## Work to complete
Return each line of the listing exactly, though without its images.

## Recorded data
>>>>

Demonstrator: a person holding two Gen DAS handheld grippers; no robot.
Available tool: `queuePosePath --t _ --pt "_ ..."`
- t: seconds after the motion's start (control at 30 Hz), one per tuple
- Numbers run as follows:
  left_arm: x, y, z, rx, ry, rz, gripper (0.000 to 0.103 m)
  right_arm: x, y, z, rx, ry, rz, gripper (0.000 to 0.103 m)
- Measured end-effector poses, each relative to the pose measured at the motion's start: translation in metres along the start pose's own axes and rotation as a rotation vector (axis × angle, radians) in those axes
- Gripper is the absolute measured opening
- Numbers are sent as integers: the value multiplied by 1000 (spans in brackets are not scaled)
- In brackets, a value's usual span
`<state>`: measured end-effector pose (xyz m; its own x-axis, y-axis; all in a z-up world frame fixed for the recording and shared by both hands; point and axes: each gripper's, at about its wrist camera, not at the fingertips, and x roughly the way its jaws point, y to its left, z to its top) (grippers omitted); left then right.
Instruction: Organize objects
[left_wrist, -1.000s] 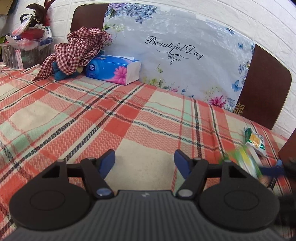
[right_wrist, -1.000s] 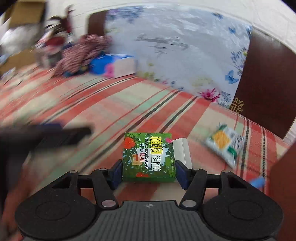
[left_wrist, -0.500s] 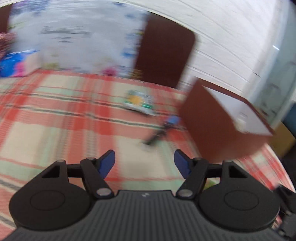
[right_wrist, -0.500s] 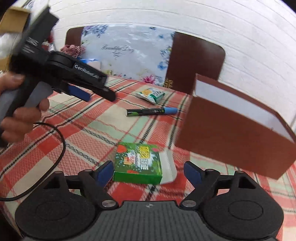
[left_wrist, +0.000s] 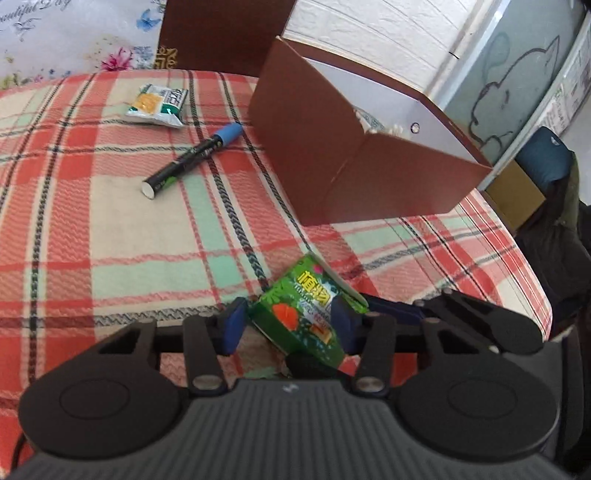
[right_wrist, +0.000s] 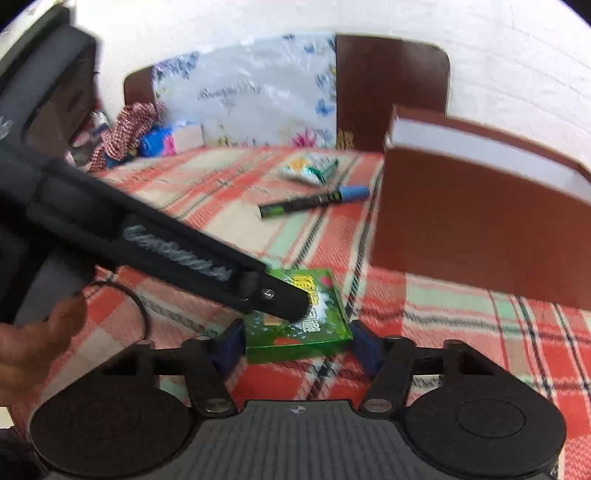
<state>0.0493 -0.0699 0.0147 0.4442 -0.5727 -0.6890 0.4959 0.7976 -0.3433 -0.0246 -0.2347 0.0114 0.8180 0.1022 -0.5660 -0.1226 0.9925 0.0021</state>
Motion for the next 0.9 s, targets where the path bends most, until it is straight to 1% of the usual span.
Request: queuePosePath --t 0.07,0.2,0.27,0.33,0.43,0.53,0.67,0.7,0.73,0.77,0.8,0.83,0.87,0.9 --pt "-14 -8 10 5 -30 -9 48 -10 4 1 -43 -61 -28 61" --pt "-46 -34 41 88 -152 -40 48 -41 -2 20 -66 -251 -85 60" --pt "-51 -51 61 132 -208 -58 48 -50 -13 33 -62 -328 -132 60" --pt "-46 -66 82 174 -239 -65 48 -50 -28 46 -57 -375 -179 60" --pt "-22 -90 110 231 -250 -66 49 -40 -56 60 -36 -392 -245 60" --pt "8 -114 134 263 -232 -72 50 -27 -86 66 -21 -384 -311 60" --pt "50 -147 154 328 -221 -72 52 -10 -127 69 15 -367 -386 60" --pt "60 -154 157 343 -220 -58 57 -6 -136 68 18 -365 -412 61" --pt "73 -160 159 358 -216 -23 60 1 -144 67 13 -361 -447 65" --pt "84 -164 159 370 -210 21 60 11 -151 66 2 -341 -488 78" --pt "94 -166 159 378 -197 59 60 19 -157 65 -1 -310 -510 79" --pt "100 -164 157 373 -183 88 60 18 -162 63 27 -316 -509 77" --pt "101 -160 155 359 -176 92 61 13 -165 62 57 -326 -499 77" --pt "97 -156 152 349 -186 72 62 9 -164 59 71 -337 -483 76"
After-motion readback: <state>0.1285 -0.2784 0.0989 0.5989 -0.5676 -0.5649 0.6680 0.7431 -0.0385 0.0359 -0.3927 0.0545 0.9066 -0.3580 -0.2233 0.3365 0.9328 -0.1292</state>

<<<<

## Reply
Demonstrator: a person holding two Gen DAS handheld grippers; no robot.
Available tool: `queuePosePath --t _ --pt "_ ..."`
- t: seconds after the motion's start (control at 30 Hz), one per tuple
- Numbers run as follows:
  left_arm: x, y, z, rx, ry, rz, gripper (0.000 to 0.103 m)
  right_arm: x, y, z, rx, ry, rz, gripper (0.000 to 0.103 m)
- Measured end-effector poses, each relative to the pose measured at the motion's start: translation in metres along the start pose's own axes and rotation as a rotation vector (axis × angle, radians) in those axes
- Gripper is the absolute measured opening
- Numbers are sent as integers: the value multiplied by 1000 (spans in brackets are not scaled)
- In brackets, a value's usual span
`<state>`: measured end-effector pose (xyz m; its own x-axis, y-axis; all in a z-up world frame fixed for the recording and shared by both hands; point and axes: each gripper's, at about its wrist camera, not at the fingertips, and x roughly the way its jaws point, y to its left, z to its top) (grippers omitted); left then right.
Instruction: Organize objects
[left_wrist, -1.000s] 
[right_wrist, -1.000s] 
[left_wrist, -0.500s] 
[right_wrist, -0.500s] 
[left_wrist, +0.000s] 
[right_wrist, +0.000s] 
<state>0.0493 -0.0699 0.0147 0.4442 -0.5727 -0.6890 0.4959 0.7976 -0.3433 -0.0246 -0.2347 0.0114 0.8180 0.1022 -0.5660 -0.1226 0.9925 0.0021</state>
Motion for the next 0.9 s, targets where the path bends most, until it is straight to 1% of the usual span.
Request: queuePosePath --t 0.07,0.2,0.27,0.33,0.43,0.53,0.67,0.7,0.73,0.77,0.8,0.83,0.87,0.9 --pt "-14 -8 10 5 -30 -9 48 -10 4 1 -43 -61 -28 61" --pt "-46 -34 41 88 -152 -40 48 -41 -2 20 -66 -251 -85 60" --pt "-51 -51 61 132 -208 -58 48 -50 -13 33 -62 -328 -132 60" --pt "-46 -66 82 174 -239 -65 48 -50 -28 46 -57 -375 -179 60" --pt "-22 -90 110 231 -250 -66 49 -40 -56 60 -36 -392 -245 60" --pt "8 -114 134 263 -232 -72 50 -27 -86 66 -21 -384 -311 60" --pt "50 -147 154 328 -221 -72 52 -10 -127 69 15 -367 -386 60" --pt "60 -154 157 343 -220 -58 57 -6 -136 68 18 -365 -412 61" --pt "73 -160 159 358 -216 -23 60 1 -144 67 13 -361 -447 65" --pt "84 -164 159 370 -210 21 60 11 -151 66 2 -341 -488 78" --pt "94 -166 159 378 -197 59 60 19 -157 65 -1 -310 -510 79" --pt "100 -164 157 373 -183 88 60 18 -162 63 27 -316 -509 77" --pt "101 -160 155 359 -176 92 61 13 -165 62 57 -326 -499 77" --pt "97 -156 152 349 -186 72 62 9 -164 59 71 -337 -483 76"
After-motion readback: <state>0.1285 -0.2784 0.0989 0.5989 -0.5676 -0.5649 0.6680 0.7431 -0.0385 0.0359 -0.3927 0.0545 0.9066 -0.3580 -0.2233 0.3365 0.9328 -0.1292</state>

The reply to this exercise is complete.